Under the policy, commissioners who decide to opt out of using the city's health insurance plans would still receive the benefit of roughly $4,257 which would be deposited into their expense accounts annually.
Currently, commissioners can elect to enroll in the health insurance plans offered by the city which are identical to the plans and policies of employees, officials say.
The city then pays 75 percent of the cost of the plan, with the individual responsible for 25 percent.
Under Postell's proposal, the 75 percent -- $4,257 -- that the city typically pays to its enrollees, would also go to commissioners who decide not to enroll in the city's health plan.
Currently, Commissioners Jon Howard and Bob Langstaff, along with Mayor Pro-Tem Christopher Pike, are enrolled in health coverage under the city while Mayor Willie Adams and Commissioners Dorothy Hubbard, Roger Marietta and Postell are not.

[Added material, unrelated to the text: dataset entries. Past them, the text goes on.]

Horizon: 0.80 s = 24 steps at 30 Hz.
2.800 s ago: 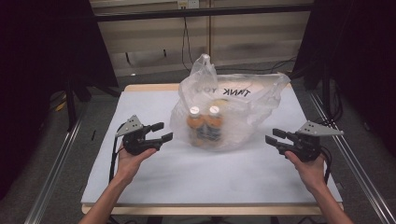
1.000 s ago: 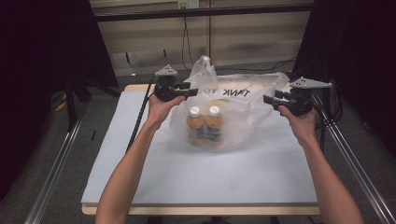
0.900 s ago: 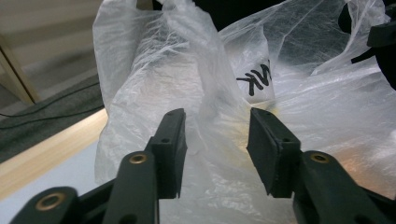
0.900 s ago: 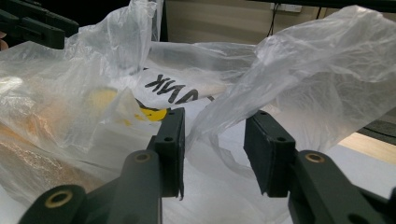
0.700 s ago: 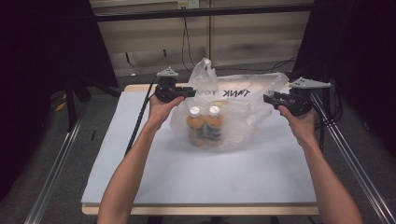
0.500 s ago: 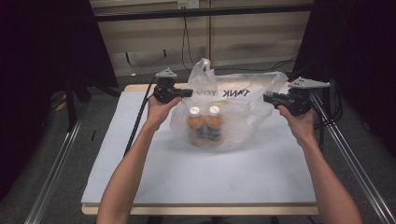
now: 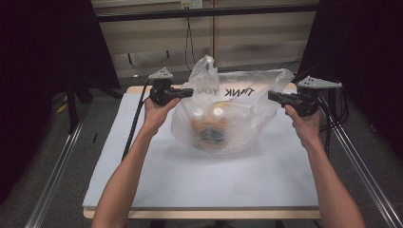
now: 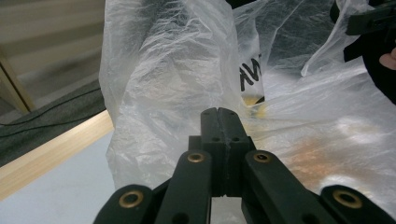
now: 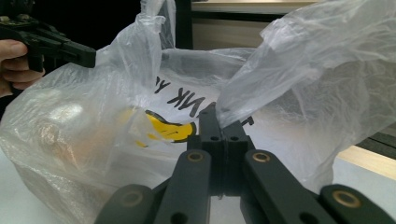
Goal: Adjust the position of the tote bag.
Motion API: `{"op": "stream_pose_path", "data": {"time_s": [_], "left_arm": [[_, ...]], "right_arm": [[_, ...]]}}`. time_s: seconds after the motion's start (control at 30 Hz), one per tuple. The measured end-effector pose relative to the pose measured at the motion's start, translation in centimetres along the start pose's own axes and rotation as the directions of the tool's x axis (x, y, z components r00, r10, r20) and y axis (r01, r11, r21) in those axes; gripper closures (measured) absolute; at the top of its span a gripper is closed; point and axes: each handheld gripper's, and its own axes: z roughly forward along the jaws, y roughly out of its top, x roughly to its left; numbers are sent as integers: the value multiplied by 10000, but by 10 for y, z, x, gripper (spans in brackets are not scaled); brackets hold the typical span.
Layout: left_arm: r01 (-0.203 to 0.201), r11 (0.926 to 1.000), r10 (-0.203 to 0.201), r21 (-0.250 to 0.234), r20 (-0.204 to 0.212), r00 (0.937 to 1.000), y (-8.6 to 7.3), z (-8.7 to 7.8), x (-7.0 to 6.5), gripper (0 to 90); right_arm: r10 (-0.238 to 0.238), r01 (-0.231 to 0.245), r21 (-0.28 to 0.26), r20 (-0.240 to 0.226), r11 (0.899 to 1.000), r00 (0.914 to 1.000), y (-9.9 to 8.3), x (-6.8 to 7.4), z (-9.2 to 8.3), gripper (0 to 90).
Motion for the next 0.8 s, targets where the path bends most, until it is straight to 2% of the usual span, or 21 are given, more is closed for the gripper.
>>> {"op": "stream_pose_path", "data": {"time_s": [0.07, 0.27, 0.4, 0.47, 0.6, 0.67, 0.8], "left_arm": [[38, 9999, -37, -123, 78, 10000, -1, -5, -1, 900], [42, 9977, -31, -683, 170, 9999, -3, -22, -5, 900], [133, 9944, -123, -1045, 107, 9999, -6, -33, -5, 900], [75, 9953, -71, -965, 47, 10000, -6, -37, -6, 900], [-189, 9927, 226, -1192, 295, 9993, -3, -45, -16, 900], [-360, 9914, 395, -1261, 258, 9989, -1, -47, -20, 900], [-420, 9883, 475, -1467, 339, 9983, -3, -53, -25, 900]], "right_arm": [[-187, 187, 17, -6, 9998, 9998, 1, 3, -2, 900], [-146, 141, -228, -240, 9996, 9996, 0, 9, -11, 900], [-106, 77, -602, -476, 9982, 9988, -4, 14, -16, 900], [-37, -11, -807, -591, 9967, 9982, -4, 16, -18, 900], [-157, 106, -856, -590, 9963, 9981, -2, 20, -19, 900], [-93, 22, -1067, -660, 9943, 9978, 0, 21, -21, 900], [-103, 8, -1405, -668, 9901, 9977, 6, 25, -27, 900]]}}
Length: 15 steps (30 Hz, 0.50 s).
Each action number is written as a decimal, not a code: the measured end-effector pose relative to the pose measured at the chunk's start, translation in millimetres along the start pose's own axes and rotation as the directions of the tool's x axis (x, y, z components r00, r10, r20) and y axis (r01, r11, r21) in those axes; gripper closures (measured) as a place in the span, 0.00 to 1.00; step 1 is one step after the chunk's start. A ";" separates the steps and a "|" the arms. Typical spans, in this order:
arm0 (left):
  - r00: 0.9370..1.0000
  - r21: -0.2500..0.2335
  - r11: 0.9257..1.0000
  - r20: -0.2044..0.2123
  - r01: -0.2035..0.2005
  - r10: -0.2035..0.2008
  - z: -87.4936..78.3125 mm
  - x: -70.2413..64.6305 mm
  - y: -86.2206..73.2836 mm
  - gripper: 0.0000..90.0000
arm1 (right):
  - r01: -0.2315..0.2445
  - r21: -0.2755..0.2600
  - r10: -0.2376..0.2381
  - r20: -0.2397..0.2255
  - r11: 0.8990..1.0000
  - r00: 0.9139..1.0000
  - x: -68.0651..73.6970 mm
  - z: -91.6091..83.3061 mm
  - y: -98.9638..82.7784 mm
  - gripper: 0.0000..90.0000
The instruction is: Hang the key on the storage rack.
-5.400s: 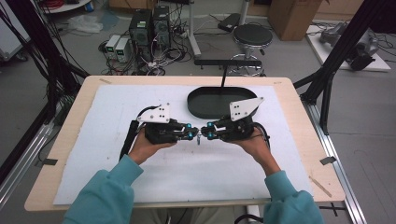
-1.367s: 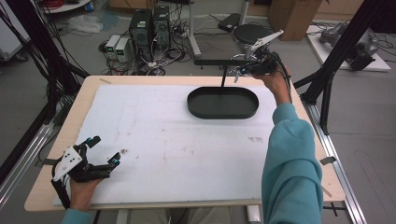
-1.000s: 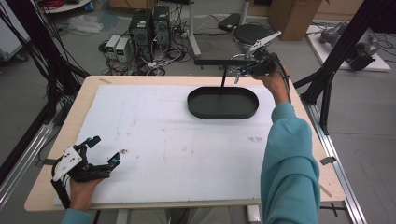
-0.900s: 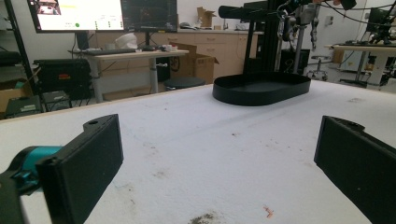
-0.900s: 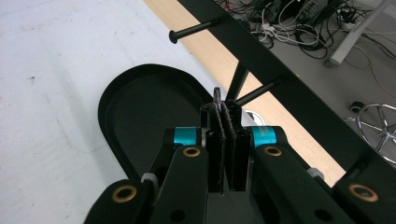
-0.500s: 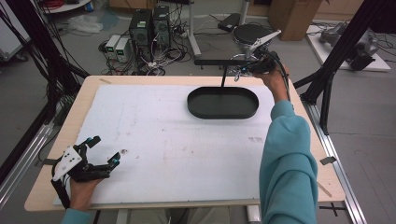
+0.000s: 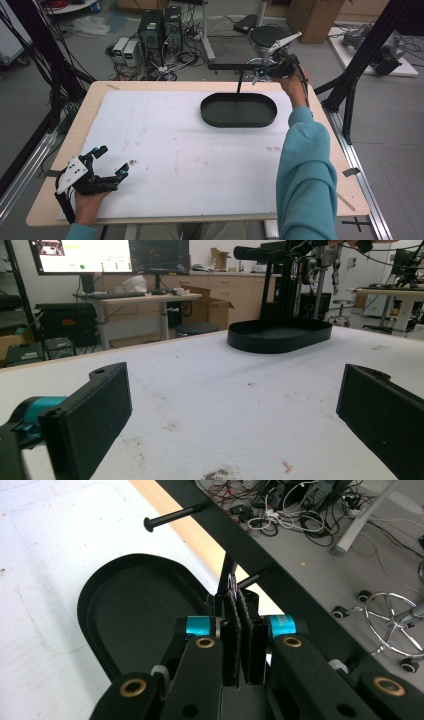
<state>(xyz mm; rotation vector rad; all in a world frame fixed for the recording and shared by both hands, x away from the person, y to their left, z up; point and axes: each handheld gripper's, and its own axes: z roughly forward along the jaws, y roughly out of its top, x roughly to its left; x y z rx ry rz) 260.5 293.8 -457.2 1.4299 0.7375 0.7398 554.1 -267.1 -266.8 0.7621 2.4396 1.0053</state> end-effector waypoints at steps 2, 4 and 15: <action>1.000 -0.001 1.000 0.001 0.001 -0.001 0.0 0.0 0.0 0.02 | 0.007 -0.002 -0.007 0.007 1.000 1.000 -0.6 1.3 0.3 0.98; 1.000 0.001 1.000 0.002 0.000 0.000 -0.3 0.1 0.0 0.02 | -0.003 -0.004 0.003 0.010 1.000 1.000 -0.5 2.4 0.0 0.98; 1.000 -0.002 1.000 0.001 -0.001 0.001 -0.3 0.0 -0.1 0.02 | -0.070 -0.072 0.077 0.097 0.995 0.992 -0.6 -1.8 -2.5 0.56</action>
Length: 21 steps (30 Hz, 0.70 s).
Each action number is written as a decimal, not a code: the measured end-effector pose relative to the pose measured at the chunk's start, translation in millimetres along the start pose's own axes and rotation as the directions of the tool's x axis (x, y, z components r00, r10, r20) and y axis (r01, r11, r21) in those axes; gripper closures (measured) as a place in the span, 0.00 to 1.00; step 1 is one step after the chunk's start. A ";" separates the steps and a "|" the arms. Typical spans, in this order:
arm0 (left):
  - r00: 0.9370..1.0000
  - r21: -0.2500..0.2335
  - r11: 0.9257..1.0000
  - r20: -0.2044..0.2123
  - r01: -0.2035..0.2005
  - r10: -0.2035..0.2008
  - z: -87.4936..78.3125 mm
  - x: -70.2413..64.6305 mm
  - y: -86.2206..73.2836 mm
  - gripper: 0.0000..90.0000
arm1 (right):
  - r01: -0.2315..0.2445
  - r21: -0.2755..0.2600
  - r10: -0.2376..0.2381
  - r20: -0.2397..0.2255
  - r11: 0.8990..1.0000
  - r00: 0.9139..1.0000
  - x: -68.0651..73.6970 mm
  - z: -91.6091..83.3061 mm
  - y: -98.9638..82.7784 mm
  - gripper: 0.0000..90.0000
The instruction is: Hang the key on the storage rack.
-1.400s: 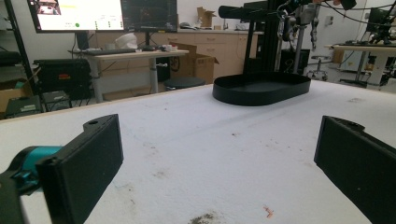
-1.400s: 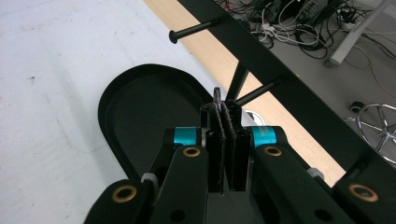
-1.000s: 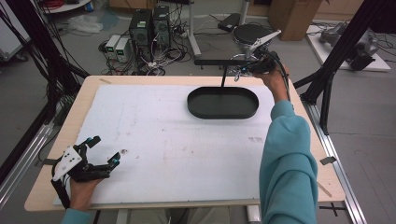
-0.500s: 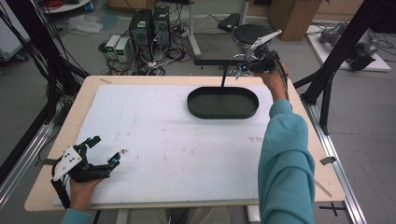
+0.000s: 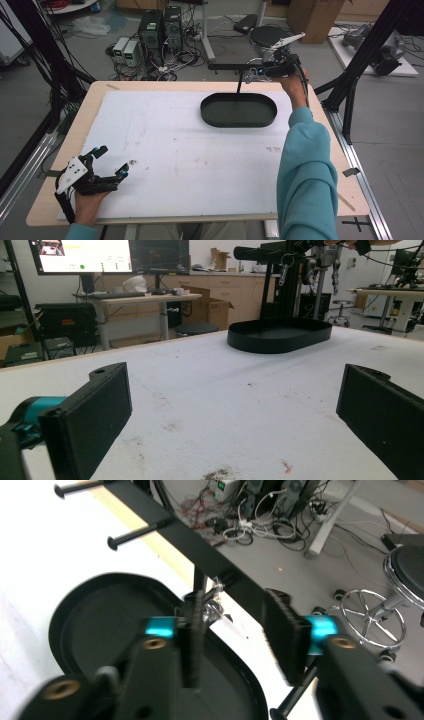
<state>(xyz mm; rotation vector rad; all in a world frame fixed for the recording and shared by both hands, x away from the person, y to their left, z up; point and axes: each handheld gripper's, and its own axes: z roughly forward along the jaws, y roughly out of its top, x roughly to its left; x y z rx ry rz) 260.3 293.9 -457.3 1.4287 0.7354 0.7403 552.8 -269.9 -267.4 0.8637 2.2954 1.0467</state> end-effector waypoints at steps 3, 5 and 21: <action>1.000 0.001 1.000 -0.001 0.007 -0.007 0.0 0.6 0.1 0.02 | -0.015 -0.051 0.016 0.022 0.999 1.000 4.4 -6.7 2.0 0.35; 1.000 -0.002 1.000 -0.001 0.005 -0.005 0.2 0.1 -0.1 0.02 | -0.048 -0.101 0.048 0.005 0.994 0.999 8.7 -13.2 3.6 0.19; 1.000 0.002 1.000 0.001 0.009 -0.009 0.1 1.0 0.3 0.02 | -0.082 -0.329 0.065 -0.062 0.941 0.996 64.0 -89.8 -34.3 0.11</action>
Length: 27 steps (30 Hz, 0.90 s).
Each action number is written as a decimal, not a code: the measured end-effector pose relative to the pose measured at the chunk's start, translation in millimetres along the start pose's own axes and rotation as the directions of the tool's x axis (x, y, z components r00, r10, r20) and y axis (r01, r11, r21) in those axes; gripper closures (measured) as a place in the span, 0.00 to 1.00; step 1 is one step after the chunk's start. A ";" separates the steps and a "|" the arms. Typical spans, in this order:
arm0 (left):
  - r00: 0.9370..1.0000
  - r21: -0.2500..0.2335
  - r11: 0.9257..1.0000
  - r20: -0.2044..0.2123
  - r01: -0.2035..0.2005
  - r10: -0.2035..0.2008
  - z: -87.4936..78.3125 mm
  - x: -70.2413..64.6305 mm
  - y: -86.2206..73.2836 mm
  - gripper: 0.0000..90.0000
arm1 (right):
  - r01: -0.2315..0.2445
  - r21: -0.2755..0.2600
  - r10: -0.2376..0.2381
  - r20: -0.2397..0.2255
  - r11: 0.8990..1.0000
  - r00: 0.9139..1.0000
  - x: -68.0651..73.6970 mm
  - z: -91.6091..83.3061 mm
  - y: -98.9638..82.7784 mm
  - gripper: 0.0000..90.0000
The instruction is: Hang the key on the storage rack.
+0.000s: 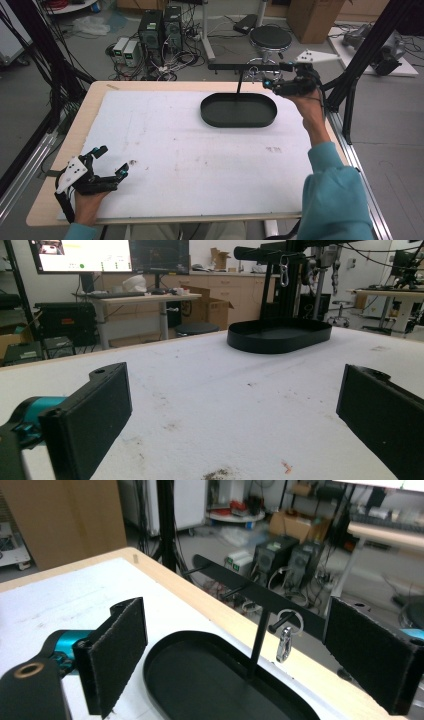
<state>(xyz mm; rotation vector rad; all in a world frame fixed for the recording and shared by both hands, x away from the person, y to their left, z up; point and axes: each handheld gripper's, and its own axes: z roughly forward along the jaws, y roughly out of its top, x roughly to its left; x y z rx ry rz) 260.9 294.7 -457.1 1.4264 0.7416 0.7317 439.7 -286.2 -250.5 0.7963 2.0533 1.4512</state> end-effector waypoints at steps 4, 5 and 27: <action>1.000 0.000 1.000 0.003 -0.001 0.001 0.0 -0.3 -0.1 0.02 | 0.011 -0.062 -0.012 -0.018 0.998 1.000 19.9 -24.8 -26.9 0.01; 1.000 0.000 1.000 0.005 0.000 0.000 0.0 -0.1 -0.1 0.02 | 0.022 -0.072 -0.023 -0.016 0.997 1.000 25.6 -30.0 -35.5 0.01; 1.000 -0.013 1.000 0.008 -0.017 0.017 -1.5 -1.3 -0.5 0.02 | -0.021 -0.266 0.054 0.116 0.964 0.992 84.8 -80.1 -217.9 0.01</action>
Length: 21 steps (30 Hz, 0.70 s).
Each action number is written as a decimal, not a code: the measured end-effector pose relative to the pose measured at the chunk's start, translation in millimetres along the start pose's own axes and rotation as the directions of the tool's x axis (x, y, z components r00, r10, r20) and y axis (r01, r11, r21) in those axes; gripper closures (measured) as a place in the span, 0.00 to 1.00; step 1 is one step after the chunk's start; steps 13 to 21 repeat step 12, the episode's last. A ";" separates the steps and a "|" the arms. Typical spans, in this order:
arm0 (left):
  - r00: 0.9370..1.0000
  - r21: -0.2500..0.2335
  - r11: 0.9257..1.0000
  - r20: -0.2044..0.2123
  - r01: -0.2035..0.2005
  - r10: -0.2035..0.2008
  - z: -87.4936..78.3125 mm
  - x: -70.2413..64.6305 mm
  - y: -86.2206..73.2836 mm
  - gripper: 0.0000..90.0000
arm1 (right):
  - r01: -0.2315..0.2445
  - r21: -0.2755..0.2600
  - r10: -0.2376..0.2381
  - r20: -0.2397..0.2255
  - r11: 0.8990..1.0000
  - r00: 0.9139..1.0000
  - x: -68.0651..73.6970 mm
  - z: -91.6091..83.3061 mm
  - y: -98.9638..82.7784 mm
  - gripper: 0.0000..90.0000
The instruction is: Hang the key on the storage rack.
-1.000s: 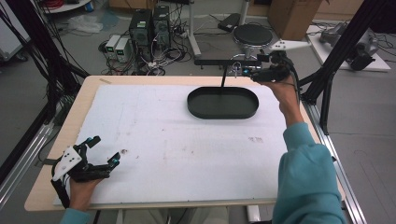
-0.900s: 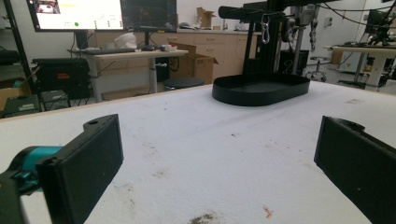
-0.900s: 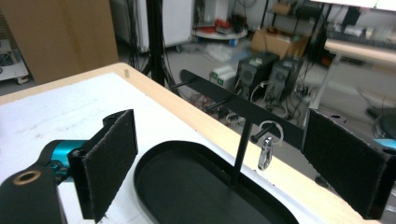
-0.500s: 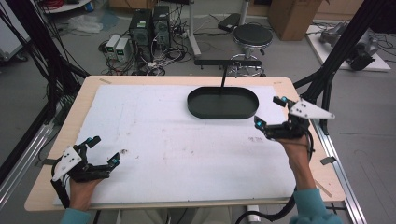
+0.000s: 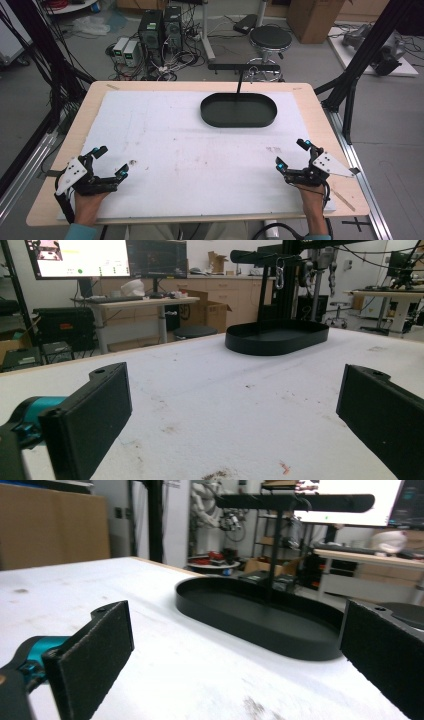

"I feel like three commissioners are getting a perk, but the rest of us don't get it," Postell said. "It just isn't fair, and this would help to increase the fairness of it."
The fee for the three commissioners who are enrolled in the plans is deducted from their commission paychecks, Assistant City Manager Wes Smith said. No commissioners currently receive any stipend, credit or money to pay health care expenses.
Georgia law requires that elected officials wait until the next election cycle for when the government is up for re-election to implement any increase in salary. The law also requires that public hearings be held and that the city advertise their intentions in the legal organ of the county.
The proposal is likely to draw criticism from city employees who are excluded from the proposal and would not have the same option as their elected officials to be paid for opting out of the insurance plan.
According to Mary LaMont, the human resources director for the city of Albany, roughly 10 percent -- or 90 people -- of the city's full-time work force currently choose not to enroll in the city's health plan.
Lamont said that the two biggest reasons for opting out is the financial burden that some are unable to meet and the fact that some employees choose to be covered under their spouse's insurance plans.
Postell, Adams, Marietta and Hubbard are all, in fact, covered under other health insurance plans which why they aren't enrolled, they say.
An additional point of contention may arise when the Fiscal Year 2011 budget is adopted later this year. A proposed budget unveiled Tuesday eliminates merit bonuses and cost-of-living increases for city employees in an effort to close a $4 million deficit.
In her presentation to the commission Tuesday, Lamont said that she contacted nine different municipalities in the Southeastern U.S. to compare and contrast similar policies.
Seven of the nine cities responded and out of those seven -- Augusta, Columbus, Valdosta, Macon, Savannah, Dothan, Ala., and Tallahassee, Fla. -- none had any program in place that provides credits to elected officials who opt out of health coverage.
Lamont did say that at UPS, the private package delivery service from where she had worked previously, that they had a policy similar to the one offered by Postell, with one major exception -- it was offered to all employees.